Chinese growth results would presage further tightening of monetary policy

As anticipated US housing data had a significant effect on precious metals. Housing starts during December fell by 4.3% m/m, to 529k, marking a one-year low. This has reignited fears over the strength of the US recovery prompting increased safe haven buying as investors fled from risky assets. The attendant dollar weakness further enhanced the attractiveness of group.
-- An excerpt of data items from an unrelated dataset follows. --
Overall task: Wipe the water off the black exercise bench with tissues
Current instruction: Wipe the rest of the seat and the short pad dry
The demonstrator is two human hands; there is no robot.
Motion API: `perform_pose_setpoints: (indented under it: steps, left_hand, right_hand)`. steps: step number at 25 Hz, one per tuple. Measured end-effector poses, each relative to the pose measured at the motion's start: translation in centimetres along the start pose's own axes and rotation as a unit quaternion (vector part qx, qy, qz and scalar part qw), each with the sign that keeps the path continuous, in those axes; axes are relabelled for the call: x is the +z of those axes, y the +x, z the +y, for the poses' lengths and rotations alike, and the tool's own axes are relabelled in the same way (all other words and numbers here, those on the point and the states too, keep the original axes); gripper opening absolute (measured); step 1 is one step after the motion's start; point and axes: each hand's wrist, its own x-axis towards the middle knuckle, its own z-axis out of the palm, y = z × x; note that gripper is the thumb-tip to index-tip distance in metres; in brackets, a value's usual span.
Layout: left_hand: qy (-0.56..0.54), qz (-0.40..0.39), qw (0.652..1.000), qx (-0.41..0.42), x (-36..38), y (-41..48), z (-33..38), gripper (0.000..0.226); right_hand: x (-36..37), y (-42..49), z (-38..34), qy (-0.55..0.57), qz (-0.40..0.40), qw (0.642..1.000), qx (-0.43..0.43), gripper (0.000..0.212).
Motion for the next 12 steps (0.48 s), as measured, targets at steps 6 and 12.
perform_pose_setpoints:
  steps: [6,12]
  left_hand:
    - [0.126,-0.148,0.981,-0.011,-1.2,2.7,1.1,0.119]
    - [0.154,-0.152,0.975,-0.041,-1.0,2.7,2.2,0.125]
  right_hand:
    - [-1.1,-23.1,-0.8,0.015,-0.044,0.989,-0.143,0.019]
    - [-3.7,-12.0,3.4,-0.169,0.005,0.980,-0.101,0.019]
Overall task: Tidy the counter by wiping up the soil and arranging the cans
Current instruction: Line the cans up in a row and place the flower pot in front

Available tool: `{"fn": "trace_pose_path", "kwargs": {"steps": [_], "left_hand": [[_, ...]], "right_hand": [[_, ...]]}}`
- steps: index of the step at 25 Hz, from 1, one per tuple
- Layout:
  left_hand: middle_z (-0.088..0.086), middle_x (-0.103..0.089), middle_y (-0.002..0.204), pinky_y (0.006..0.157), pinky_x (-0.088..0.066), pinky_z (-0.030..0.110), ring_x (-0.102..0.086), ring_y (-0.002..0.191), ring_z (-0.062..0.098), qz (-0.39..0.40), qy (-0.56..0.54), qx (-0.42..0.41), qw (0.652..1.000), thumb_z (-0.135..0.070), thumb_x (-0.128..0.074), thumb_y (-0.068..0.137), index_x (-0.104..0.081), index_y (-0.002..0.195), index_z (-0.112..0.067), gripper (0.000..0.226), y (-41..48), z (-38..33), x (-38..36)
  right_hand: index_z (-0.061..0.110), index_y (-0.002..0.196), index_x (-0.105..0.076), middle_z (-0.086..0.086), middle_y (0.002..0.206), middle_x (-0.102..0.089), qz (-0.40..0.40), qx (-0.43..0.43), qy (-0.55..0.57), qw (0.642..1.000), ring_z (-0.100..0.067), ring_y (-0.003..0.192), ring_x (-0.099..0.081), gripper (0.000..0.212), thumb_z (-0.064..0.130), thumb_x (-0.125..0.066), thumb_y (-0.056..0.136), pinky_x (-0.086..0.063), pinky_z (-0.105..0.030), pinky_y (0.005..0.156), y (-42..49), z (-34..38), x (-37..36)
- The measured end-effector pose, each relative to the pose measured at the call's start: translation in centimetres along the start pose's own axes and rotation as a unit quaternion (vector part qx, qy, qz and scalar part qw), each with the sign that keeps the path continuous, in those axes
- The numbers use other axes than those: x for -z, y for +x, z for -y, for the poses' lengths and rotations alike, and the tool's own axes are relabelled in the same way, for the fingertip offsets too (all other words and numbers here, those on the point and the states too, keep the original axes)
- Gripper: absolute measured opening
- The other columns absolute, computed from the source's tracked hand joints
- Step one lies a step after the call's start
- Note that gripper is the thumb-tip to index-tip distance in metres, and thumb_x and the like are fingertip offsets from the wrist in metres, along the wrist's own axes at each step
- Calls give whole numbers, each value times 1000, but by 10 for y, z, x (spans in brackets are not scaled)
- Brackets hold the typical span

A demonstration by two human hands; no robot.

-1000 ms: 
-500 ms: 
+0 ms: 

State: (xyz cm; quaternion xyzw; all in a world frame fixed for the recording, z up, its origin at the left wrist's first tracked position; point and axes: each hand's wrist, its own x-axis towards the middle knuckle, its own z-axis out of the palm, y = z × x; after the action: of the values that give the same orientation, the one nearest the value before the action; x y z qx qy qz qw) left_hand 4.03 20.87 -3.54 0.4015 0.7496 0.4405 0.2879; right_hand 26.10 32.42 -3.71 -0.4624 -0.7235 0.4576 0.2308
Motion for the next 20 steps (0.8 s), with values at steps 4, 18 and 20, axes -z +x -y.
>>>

However, this boost proved to be short-lived as precious metals came off overnight on speculation that Chinese growth results would presage further tightening of monetary policy. These concerns were confirmed by the subsequent release of surprisingly good growth figures for China. Real GDP growth for Q4:10 came in at 9.8% y/y (consensus: 9.4% y/y), higher than Q3:10 growth of 9.6% y/y. While consumer inflation looked to be moderating (4.6% y/y in December) an acceleration in Chinese economic expansion might signal a strengthening of inflationary pressures raising the likelihood that authorities will have to respond.

This threat of Chinese monetary tightening is weighing heavily on all commodities. Should US data flow out the afternoon disappoint this could provide the impetus to turn around this downward. Jobless claims, home sales and leading indicators data, are due for release today and will be closely watched for any signs of further weakness in the US economy.

Gold support is at $1,367 and $1,365. Resistance is at $1,371 and $1,374.